(Entries shown)

*** Begin section ***

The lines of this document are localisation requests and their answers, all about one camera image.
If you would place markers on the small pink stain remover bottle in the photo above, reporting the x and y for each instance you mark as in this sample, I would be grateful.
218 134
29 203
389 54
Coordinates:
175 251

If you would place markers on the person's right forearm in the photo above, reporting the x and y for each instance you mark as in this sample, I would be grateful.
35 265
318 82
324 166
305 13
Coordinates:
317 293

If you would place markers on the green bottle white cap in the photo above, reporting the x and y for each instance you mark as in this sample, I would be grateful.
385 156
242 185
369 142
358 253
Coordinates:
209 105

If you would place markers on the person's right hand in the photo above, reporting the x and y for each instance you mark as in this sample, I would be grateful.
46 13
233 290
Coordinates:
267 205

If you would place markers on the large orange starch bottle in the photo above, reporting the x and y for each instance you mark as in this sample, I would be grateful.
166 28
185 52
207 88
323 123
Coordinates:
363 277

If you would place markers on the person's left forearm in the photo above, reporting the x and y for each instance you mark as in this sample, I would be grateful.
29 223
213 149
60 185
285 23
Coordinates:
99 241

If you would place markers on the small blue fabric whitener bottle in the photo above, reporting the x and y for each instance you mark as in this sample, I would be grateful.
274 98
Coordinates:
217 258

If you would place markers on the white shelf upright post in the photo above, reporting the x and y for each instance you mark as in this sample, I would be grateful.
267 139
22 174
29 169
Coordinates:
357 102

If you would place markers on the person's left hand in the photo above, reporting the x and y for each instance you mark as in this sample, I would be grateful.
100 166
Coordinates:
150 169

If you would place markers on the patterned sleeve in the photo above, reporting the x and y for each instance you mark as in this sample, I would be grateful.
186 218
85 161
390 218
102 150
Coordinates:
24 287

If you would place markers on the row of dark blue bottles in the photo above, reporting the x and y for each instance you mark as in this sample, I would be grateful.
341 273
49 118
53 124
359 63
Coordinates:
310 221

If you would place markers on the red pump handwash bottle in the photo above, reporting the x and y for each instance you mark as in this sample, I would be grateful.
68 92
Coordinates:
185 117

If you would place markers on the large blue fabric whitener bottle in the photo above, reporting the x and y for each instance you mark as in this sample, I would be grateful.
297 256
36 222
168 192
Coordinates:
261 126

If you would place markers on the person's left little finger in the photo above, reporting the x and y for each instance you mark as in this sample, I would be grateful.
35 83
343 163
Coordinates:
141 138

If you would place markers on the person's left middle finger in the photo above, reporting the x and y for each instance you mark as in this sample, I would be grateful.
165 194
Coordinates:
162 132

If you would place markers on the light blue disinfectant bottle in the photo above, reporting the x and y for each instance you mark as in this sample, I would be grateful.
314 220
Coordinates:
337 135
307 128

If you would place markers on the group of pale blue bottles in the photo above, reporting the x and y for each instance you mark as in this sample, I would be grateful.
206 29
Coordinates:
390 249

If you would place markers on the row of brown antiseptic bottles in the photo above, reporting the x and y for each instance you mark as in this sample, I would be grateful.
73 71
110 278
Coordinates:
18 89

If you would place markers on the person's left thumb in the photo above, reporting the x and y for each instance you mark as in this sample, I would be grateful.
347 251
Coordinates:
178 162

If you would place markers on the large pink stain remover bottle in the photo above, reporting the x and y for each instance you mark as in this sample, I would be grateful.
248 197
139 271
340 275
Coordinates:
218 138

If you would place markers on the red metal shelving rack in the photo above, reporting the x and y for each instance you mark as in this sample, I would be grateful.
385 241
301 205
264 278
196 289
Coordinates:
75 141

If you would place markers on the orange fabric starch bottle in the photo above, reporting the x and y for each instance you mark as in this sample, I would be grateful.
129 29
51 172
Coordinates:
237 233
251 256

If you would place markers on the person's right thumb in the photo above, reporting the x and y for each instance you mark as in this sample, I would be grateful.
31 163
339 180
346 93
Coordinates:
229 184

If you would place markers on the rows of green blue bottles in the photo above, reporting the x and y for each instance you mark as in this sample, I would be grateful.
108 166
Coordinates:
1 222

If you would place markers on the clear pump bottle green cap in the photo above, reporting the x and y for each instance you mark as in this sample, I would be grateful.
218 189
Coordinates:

*** End section ***

(Prompt) Write each line of the data above out again without altering a word.

(Answer space)
The lines of this document are localisation requests and their answers, all about one camera image.
If you would place markers on the small pink stain remover bottle in the photo above, reporting the x and y for each instance you mark as in this sample, I would be grateful.
218 134
29 203
389 54
Coordinates:
175 251

If you would place markers on the person's right forearm in the photo above, reporting the x and y for each instance you mark as in this sample, I would be grateful.
35 265
318 82
324 166
305 13
Coordinates:
317 293

If you would place markers on the green bottle white cap in the photo above, reporting the x and y for each instance you mark as in this sample, I would be grateful.
385 156
242 185
369 142
358 253
Coordinates:
209 105

If you would place markers on the person's right hand in the photo above, reporting the x and y for each instance you mark as in this sample, I would be grateful.
46 13
233 290
Coordinates:
267 205

If you would place markers on the large orange starch bottle in the photo above, reporting the x and y for each instance you mark as in this sample, I would be grateful.
166 28
185 52
207 88
323 123
Coordinates:
363 277

If you would place markers on the person's left forearm in the photo above, reporting the x and y for each instance you mark as in this sample, I would be grateful.
29 223
213 149
60 185
285 23
Coordinates:
99 241

If you would place markers on the small blue fabric whitener bottle in the photo above, reporting the x and y for each instance you mark as in this sample, I would be grateful.
274 98
Coordinates:
217 258

If you would place markers on the white shelf upright post in the photo above, reporting the x and y for each instance you mark as in this sample, I would be grateful.
267 139
22 174
29 169
Coordinates:
357 102

If you would place markers on the person's left hand in the photo above, reporting the x and y for each instance you mark as in this sample, I would be grateful.
100 166
Coordinates:
150 169

If you would place markers on the patterned sleeve in the photo above, reporting the x and y for each instance you mark as in this sample, I would be grateful.
186 218
85 161
390 218
102 150
Coordinates:
24 287

If you would place markers on the row of dark blue bottles in the photo above, reporting the x and y for each instance you mark as in this sample, I would be grateful.
341 273
49 118
53 124
359 63
Coordinates:
310 221

If you would place markers on the red pump handwash bottle in the photo above, reporting the x and y for each instance you mark as in this sample, I would be grateful.
68 92
Coordinates:
185 117

If you would place markers on the large blue fabric whitener bottle in the photo above, reporting the x and y for each instance you mark as in this sample, I would be grateful.
297 256
36 222
168 192
Coordinates:
261 126

If you would place markers on the person's left little finger in the photo above, reporting the x and y for each instance you mark as in this sample, I would be grateful.
35 83
343 163
Coordinates:
141 138

If you would place markers on the person's left middle finger in the photo above, reporting the x and y for each instance you mark as in this sample, I would be grateful.
165 194
Coordinates:
162 132

If you would place markers on the light blue disinfectant bottle in the photo above, reporting the x and y for each instance you mark as in this sample, I would be grateful.
314 220
Coordinates:
337 135
307 128

If you would place markers on the group of pale blue bottles in the photo above, reporting the x and y for each instance you mark as in this sample, I would be grateful.
206 29
Coordinates:
390 249

If you would place markers on the row of brown antiseptic bottles in the photo above, reporting the x and y for each instance you mark as in this sample, I would be grateful.
73 71
110 278
Coordinates:
18 89

If you would place markers on the person's left thumb in the photo above, reporting the x and y for each instance you mark as in this sample, I would be grateful.
347 251
Coordinates:
178 162

If you would place markers on the large pink stain remover bottle in the photo above, reporting the x and y for each instance you mark as in this sample, I would be grateful.
248 197
139 271
340 275
Coordinates:
218 138

If you would place markers on the red metal shelving rack in the photo above, reporting the x and y for each instance you mark as in this sample, I would be grateful.
385 241
301 205
264 278
196 289
Coordinates:
75 141

If you would place markers on the orange fabric starch bottle in the photo above, reporting the x and y for each instance you mark as in this sample, I would be grateful.
129 29
51 172
Coordinates:
237 233
251 256

If you would place markers on the person's right thumb in the photo above, reporting the x and y for each instance you mark as in this sample, I would be grateful.
31 163
339 180
346 93
Coordinates:
229 184

If you would place markers on the rows of green blue bottles in the photo above, reporting the x and y for each instance you mark as in this sample, I would be grateful.
108 166
Coordinates:
1 222

If you would place markers on the clear pump bottle green cap in the photo above, reporting the x and y for each instance you mark as in this sample, I would be grateful.
218 189
Coordinates:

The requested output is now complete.